DATA SHOWN>
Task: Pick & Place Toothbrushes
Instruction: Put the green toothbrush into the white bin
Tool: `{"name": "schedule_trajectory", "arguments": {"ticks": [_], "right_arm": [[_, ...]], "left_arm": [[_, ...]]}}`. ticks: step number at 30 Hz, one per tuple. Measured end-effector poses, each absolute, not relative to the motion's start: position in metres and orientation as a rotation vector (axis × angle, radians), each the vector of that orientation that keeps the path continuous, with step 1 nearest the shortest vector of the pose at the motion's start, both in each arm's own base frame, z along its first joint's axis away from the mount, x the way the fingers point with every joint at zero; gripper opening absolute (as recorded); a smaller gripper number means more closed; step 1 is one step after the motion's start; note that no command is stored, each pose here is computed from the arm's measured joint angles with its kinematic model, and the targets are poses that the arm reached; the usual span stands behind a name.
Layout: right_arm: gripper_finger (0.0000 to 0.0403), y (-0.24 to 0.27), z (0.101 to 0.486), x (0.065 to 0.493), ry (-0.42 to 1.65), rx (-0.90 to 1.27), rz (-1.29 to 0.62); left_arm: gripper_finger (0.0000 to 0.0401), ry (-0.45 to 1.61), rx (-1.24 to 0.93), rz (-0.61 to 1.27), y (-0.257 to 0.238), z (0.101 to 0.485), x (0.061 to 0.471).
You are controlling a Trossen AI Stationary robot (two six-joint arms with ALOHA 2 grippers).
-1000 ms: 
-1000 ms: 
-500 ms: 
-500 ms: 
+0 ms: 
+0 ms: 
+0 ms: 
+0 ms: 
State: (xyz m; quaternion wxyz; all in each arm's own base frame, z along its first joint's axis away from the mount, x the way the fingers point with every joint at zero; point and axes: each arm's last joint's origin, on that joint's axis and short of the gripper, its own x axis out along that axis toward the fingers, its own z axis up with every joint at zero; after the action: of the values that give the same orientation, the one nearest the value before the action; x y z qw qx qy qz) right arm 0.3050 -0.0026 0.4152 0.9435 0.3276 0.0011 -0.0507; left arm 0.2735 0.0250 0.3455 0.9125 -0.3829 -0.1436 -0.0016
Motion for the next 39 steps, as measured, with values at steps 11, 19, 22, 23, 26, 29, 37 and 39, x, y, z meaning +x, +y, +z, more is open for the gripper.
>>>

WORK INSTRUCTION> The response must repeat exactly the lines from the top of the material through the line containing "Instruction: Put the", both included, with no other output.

ANSWER TO THIS PROBLEM>
Task: Pick & Place Toothbrushes
Instruction: Put the green toothbrush into the white bin

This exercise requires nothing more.